Jaipur - The Pink City!
The city that once was the capital of the royalty of the county, is now the capital of the princely state of Rajasthan. Located 260 km. from the capital of the country, New Delhi, this city is full of colour and grandeur. The ancient testimonials in the form of mind blowing monuments such as Hawa Mahal, Amer Fort, City Palace, Albert Hall are amongst the best in the county. The city also popularly known as the Pink City is also very popular for shopping amongst the tourists and locals.
The huge confection is a trompe l'oeil in masonry, for it tends to deceive the eye. In truth, the Hawa Mahal is all façade, an elaborate palace exterior complete with nine hundred and fifty three windows and niches of inconceivable delicacy. However behind this facade are no buildings, for it is a maze of corridors and resting points. The royal women of the zenana used to peep out and see the city, or watched processions passing down below. The clever façade also trapped the breeze, earning it the name "Palace of Winds".
The City Palace
The spectacular City Palace is the residence of the former ruling family of Jaipur. It occupies the center of the city, covering one-seventh of its area and surrounded by a high wall - the Sarahad. The architecture combines elements of Rajput beauty with Mughal spaciousness and English linear planning.

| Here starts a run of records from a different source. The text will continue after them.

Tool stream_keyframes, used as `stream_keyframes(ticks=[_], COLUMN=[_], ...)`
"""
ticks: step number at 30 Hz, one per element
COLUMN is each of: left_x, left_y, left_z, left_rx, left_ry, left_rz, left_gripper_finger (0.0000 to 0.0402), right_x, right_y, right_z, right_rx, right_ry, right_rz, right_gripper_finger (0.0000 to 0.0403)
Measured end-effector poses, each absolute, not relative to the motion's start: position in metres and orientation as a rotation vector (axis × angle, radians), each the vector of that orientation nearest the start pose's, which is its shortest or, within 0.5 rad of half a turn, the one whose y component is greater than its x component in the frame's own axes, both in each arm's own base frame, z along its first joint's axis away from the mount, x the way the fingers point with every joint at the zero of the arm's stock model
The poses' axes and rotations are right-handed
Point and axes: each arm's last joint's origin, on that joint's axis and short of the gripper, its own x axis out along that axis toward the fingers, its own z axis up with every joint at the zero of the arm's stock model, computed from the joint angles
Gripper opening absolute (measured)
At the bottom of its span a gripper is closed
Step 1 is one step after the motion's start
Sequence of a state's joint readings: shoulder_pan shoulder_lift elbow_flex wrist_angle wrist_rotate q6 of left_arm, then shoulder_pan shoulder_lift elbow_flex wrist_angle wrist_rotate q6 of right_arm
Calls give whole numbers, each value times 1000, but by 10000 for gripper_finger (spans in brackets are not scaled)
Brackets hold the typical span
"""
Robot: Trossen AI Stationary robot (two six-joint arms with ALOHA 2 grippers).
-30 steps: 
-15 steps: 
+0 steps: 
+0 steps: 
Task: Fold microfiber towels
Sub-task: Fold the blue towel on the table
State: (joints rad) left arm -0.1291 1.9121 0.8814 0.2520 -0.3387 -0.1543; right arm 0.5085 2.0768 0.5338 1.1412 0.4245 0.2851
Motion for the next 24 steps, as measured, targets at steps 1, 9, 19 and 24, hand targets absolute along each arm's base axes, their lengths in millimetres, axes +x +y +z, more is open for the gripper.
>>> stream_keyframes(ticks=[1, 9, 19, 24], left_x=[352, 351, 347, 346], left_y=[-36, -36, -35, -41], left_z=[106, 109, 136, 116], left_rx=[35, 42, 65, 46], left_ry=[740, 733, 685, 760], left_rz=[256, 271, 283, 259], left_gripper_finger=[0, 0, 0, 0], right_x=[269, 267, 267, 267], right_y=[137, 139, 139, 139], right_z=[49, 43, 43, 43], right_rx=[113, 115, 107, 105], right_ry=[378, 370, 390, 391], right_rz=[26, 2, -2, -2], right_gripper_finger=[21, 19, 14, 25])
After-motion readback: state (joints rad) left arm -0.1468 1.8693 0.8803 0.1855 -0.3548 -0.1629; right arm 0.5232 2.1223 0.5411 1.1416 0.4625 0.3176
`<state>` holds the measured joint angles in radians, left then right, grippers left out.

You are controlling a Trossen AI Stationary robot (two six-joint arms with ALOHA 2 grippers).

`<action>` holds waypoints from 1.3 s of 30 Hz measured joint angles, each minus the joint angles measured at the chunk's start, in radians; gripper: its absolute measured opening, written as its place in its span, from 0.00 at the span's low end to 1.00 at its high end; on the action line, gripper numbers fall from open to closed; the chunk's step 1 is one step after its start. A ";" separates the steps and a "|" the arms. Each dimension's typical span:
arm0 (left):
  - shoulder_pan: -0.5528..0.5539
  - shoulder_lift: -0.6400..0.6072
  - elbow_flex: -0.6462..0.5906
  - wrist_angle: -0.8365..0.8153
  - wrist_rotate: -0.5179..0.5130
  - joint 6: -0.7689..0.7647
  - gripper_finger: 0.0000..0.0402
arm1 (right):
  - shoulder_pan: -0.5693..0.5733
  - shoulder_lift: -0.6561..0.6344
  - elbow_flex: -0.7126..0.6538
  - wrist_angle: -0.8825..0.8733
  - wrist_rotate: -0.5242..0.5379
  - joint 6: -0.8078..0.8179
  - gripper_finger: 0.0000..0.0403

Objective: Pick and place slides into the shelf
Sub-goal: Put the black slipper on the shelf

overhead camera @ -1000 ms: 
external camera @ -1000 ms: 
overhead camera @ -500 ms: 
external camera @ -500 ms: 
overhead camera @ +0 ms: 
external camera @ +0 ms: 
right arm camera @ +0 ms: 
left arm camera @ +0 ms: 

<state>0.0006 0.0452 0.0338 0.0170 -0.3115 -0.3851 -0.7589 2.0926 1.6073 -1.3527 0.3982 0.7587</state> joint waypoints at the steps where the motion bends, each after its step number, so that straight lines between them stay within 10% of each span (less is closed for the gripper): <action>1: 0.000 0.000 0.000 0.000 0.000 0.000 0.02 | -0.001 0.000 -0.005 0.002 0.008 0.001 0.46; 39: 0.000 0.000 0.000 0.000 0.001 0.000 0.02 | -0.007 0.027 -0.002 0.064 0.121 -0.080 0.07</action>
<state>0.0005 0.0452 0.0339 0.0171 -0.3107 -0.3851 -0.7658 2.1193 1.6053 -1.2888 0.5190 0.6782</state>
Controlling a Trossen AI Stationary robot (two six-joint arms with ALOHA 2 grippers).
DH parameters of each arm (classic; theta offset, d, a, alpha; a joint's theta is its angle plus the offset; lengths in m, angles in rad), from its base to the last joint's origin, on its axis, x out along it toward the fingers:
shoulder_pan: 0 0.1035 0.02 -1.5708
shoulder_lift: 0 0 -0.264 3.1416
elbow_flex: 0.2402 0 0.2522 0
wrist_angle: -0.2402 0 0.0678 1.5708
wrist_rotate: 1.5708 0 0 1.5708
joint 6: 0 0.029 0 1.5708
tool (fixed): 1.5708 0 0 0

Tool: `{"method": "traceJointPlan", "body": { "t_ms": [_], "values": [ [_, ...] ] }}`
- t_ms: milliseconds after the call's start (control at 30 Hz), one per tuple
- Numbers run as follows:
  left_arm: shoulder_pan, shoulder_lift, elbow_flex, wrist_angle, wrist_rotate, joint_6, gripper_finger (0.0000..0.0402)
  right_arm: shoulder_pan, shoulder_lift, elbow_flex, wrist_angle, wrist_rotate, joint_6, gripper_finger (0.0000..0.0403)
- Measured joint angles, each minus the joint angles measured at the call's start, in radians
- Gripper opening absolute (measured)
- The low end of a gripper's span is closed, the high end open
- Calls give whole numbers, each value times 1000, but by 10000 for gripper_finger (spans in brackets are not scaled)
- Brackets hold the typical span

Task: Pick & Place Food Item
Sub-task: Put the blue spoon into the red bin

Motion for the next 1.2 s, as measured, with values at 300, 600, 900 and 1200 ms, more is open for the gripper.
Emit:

The Jaipur royal family resides in what is known as the Peacock Courtyard, although this is no longer open to the public.
Amer, "The Fortress Palace" was one of the most important of all Rajput cities. It was the ancient capital of the Kacchwaha Rajputs from the 12th century until the foundation of Jaipur in the early 18th century. The seventeenth century fort complex at Amer occupies a steep hillside, overlooking the strategic pass that gave entry to the kingdom of the Kacchwaha Maharajas from the Mughal territories to the north.
Albert Hall Museum
It is erected in the middle of Ram Niwas Garden of Jaipur. It was built in 1876 to mark the visit of Prince of Wales to the city. The building is made of sandstone and marble in Indo-saracenic style. It contains a fine collection of sculptures, paintings, decorative art objects, natural history specimens, an Egyptian mummy and a celebrated Persian Garden Carpet.
Literally "instruments for measuring the harmony of the heavens", the Jantar Mantar Observatory was built between 1728-1734. Not content with brass, Jai Singh II wanted things on a grand scale and chose stone with a marble facing on the important planes. Each of the instruments serves a particular function and each gives an accurate reading. It is said that Indian kings viewed themselves as "Universal Emperors wielding the wheel", an emblem that represented the universe. This meant that the correct time had to be fixed for each event. Astrologers were hired to regulate actions within the palace and, by extenuation, within the entire kingdom.